[vol. 1] 32. Jam Tangan

6.2K 942 1.1K
                                    

Hayoo, jangan lupa 500 spam komentarnya yaa. Soalnya kali ini aku updatenya panjang loh:D
sengaja biar bucinnya Angkasa nggak kesepian~

***

Katanya cemburu itu menguras hati? Bukan, cemburu itu menguras emosi.

***

Kelas selesai sejak beberapa menit yang lalu. Sakura membereskan alat-alat tulisnya, sementara anak-anak sekelasnya yang lain sudah lebih dulu membuyar, berhamburan ke luar kelas. Jangan heran, Sakura memang selalu seperti itu ketika sesuatu baru saja terjadi padanya. Segala sesuatu yang dilakukannya menjadi benar-benar lambat, tidak bergerak cepat seperti biasanya.

Semalam, ketika Sakura mengecek kotak surat di rumahnya, Sakura menemukan sebuah surat yang beramplop dengan logo kepolisian di sisi depannya. Saat Sakura membaca isi di dalamnya, tertulis surat panggilan ibunya agar menghadap kepada pihak kepolisian untuk dimintai keterangan lebih lanjut terkait kasus pembunuhan ayahnya sendiri yang menjadi korban, dikarenakan ada dari pihak keluarga korban yang ingin mengusut lagi kasus tersebut. Tidak peduli walau kondisi psikis sang tersangka yang tidak memungkinkan.

Dalam surat tersebut juga tertulis, pihak keluarga ayahnya yang melapor tidak lain adalah Erik Bramantyo, yaitu omnya sendiri sekaligus papanya Pita.

Dengan langkah setengah gontai dan tatapannya yang kosong, lantaran ia terlalu sibuk berkutat dengan isi kepalanya sendiri, Sakura berjalan keluar kelasnya. Sehingga ketika seseorang berdiri menyambanginya pun Sakura tetap terus berjalan.

"Sakura," panggil seseorang itu.

Yang ternyata ketika Sakura menaikkan pandangannya, sosok Galen tiba-tiba saja sudah berdiri menghadapnya.

"Sejak kapan Kakak nunggu aku?"

"Nggak lama, kok." Sesaat Galen menengok jam yang melingkar di tangannya. "Sekitar 45 menit yang lalu."
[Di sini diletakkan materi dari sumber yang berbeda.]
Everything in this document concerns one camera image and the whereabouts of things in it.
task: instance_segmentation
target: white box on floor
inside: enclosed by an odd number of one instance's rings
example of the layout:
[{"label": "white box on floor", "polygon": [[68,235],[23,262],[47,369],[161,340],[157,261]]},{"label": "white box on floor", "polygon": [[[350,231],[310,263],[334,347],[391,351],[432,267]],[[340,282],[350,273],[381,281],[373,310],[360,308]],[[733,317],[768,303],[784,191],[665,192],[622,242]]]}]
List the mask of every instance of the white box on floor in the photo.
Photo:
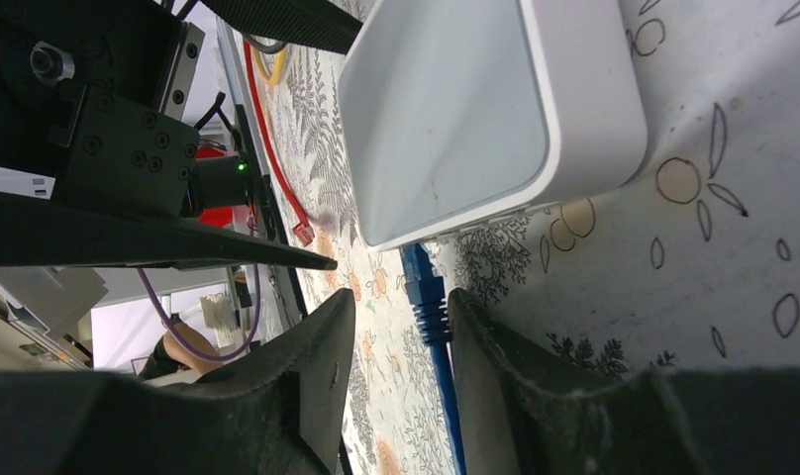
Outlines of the white box on floor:
[{"label": "white box on floor", "polygon": [[339,103],[377,249],[612,190],[648,142],[616,0],[379,0]]}]

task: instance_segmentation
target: blue cable
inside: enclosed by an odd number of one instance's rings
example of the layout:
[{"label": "blue cable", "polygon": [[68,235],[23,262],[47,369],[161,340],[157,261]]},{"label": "blue cable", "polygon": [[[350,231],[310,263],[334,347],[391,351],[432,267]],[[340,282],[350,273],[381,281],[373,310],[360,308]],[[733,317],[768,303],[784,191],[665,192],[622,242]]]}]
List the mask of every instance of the blue cable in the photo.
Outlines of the blue cable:
[{"label": "blue cable", "polygon": [[447,343],[452,341],[452,331],[447,320],[447,295],[444,278],[432,272],[429,255],[420,244],[400,249],[403,273],[406,275],[406,293],[415,310],[415,320],[421,338],[432,354],[435,379],[441,391],[441,406],[447,422],[447,434],[452,447],[455,473],[466,475],[464,445],[461,441],[461,424],[458,421],[458,400],[452,380],[452,365]]}]

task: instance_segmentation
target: person's arm
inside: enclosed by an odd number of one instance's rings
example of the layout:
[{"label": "person's arm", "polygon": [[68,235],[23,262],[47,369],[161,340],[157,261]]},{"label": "person's arm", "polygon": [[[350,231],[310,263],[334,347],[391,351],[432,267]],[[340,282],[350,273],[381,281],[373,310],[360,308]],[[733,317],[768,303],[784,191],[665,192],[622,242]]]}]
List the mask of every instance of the person's arm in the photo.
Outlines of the person's arm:
[{"label": "person's arm", "polygon": [[[216,349],[214,349],[213,345],[202,335],[202,333],[197,332],[185,323],[175,324],[175,329],[194,348],[198,349],[204,354],[217,356]],[[190,354],[186,349],[184,349],[183,346],[181,346],[181,344],[178,343],[178,341],[175,340],[175,337],[170,332],[167,332],[164,335],[163,343],[164,349],[166,349],[166,354],[169,355],[170,358],[183,364],[184,366],[187,366],[190,369],[197,371],[199,374],[204,375],[222,366],[222,363],[205,361]]]}]

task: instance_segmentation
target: person
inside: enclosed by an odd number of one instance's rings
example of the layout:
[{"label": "person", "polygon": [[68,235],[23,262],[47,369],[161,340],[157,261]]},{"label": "person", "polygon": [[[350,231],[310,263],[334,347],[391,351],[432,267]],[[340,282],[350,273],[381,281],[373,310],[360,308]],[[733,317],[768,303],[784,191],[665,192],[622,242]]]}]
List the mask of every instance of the person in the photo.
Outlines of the person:
[{"label": "person", "polygon": [[[182,322],[178,315],[173,315],[170,321],[175,326],[178,333],[190,343],[191,346],[198,349],[204,354],[216,356],[218,353],[213,345],[205,338],[202,333],[197,332],[187,324]],[[222,363],[214,361],[206,361],[198,356],[190,353],[184,346],[181,345],[172,335],[171,332],[166,332],[155,344],[144,369],[138,375],[142,381],[166,376],[172,374],[179,369],[192,369],[200,375],[207,374],[214,369],[222,366]]]}]

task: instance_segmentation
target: floral tablecloth
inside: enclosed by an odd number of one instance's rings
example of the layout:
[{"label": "floral tablecloth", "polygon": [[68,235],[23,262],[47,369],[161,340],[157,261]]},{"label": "floral tablecloth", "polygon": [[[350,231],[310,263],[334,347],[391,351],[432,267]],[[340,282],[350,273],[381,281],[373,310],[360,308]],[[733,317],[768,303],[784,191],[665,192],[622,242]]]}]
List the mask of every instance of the floral tablecloth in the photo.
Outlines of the floral tablecloth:
[{"label": "floral tablecloth", "polygon": [[[339,4],[363,19],[367,1]],[[439,270],[512,328],[610,378],[800,364],[800,0],[621,6],[650,129],[637,179],[432,243]],[[289,54],[285,81],[265,94],[283,168],[318,230],[311,248],[340,263],[301,271],[308,305],[355,293],[344,424],[354,470],[451,473],[399,254],[368,254],[357,235],[336,101],[344,59]]]}]
Sakura melotot. "Seriusan?"

"Hm," Galen mengangguk. "Aku cemas sama kamu. Seharian kemarin kamu ke mana, Sa? Aku hubungi nggak diangkat, aku chat nggak dibales. Kamu baik-baik aja?"

Sakura merespon dengan anggukan. "Aku baik-baik aja, kok. Kak Cuma kemarin kedai lagi rame banget, jadi aku mau nggak mau mesti full time."

"Oh, syukur kalau gitu. Oiya, semalam kamu nggak dateng ke pestanya Angkasa, kan?"

"Eh?" Sesaat Sakura tersentak.

"Sakura?" Galen mencoba meneliti wajah gadis yang dilihatnya dari kejauhan.

Namun saat gadis itu berbalik dan malah pergi menjauh, tentu saja kaki Galen bergerak dengan sendirinya, berlari untuk mengejar.

Gadis itu terus menjauh, membuat Galen mau tak mau harus semakin mempercepat langkahnya. Ditambah rasa penasarannya yang kian membesar, Galen juga ingin tahu dan memastikan, apakah dia Sakura atau bukan. Kalau bukan, tidak begitu jadi masalah. Akan tetapi kalau iya, ada banyak hal yang ingin Galen tanyakan padanya.